#### [How to complete this task]
Select the lines of the records containing the word "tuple" and list them.

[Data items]
• • • •
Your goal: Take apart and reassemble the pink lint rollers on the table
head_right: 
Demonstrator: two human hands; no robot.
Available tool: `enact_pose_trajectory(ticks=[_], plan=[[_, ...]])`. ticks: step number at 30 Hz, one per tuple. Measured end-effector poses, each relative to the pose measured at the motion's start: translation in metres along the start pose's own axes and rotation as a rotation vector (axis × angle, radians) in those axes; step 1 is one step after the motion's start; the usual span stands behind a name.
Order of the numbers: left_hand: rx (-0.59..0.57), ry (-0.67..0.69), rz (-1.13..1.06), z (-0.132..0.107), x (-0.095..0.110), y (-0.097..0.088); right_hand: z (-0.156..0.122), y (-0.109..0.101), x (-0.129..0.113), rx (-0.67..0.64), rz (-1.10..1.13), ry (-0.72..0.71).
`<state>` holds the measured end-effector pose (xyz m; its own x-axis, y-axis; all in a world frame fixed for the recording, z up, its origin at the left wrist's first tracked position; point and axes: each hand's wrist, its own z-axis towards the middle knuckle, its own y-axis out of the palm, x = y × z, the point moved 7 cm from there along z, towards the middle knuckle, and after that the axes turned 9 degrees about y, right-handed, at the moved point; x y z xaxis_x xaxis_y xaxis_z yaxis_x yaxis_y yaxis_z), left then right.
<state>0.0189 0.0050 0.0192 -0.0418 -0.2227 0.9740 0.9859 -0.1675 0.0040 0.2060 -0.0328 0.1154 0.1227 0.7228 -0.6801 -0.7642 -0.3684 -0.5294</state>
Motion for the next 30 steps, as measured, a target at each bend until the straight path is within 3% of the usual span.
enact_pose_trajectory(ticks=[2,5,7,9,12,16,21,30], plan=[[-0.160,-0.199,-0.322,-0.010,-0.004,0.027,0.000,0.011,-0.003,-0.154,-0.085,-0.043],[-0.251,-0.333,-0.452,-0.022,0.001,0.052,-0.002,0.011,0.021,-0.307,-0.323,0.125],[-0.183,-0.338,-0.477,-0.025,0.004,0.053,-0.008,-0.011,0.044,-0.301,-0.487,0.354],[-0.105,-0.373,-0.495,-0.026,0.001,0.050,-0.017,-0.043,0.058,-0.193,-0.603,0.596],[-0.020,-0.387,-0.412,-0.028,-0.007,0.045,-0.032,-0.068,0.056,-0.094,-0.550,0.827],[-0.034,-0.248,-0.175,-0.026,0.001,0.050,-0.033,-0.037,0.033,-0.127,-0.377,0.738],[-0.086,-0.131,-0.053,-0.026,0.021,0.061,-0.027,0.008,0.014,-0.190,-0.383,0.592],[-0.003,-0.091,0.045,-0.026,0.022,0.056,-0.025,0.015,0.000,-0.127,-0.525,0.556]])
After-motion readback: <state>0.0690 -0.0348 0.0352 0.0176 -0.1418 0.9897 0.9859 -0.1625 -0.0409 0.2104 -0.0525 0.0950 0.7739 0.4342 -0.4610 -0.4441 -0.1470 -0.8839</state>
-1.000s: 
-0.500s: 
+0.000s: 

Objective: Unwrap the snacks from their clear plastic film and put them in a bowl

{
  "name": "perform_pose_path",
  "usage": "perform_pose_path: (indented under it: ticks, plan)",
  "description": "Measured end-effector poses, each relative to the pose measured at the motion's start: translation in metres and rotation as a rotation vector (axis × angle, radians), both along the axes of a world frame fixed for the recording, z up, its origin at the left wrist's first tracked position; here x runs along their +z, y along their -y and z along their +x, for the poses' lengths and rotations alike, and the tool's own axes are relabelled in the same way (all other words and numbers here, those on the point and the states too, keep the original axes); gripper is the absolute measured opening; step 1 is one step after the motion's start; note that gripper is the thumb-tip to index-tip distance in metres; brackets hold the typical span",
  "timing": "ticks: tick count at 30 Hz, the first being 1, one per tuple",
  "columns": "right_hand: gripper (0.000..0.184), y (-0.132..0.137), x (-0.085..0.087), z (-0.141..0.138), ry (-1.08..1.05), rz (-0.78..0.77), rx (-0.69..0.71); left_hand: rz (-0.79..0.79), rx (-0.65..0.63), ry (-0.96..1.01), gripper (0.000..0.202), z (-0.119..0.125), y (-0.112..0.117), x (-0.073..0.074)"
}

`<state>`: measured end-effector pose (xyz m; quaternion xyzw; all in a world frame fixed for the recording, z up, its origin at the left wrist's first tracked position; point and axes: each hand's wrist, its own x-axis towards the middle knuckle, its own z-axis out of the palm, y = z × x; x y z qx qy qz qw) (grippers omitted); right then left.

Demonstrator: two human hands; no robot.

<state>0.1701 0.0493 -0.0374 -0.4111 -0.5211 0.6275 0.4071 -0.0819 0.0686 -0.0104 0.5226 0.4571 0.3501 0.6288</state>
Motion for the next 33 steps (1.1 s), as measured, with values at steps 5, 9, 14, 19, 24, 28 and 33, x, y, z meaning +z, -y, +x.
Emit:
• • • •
#### [Task response]
Available tool: `enact_pose_trajectory(ticks=[_], plan=[[_, ...]])`. ticks: step number at 30 Hz, one per tuple. Measured end-effector poses, each relative to the pose measured at the motion's start: translation in metres along the start pose's own axes and rotation as a rotation vector (axis × angle, radians) in those axes; step 1 is one step after the motion's start; the usual span stands behind a name.
  "timing": "ticks: tick count at 30 Hz, the first being 1, one per tuple",

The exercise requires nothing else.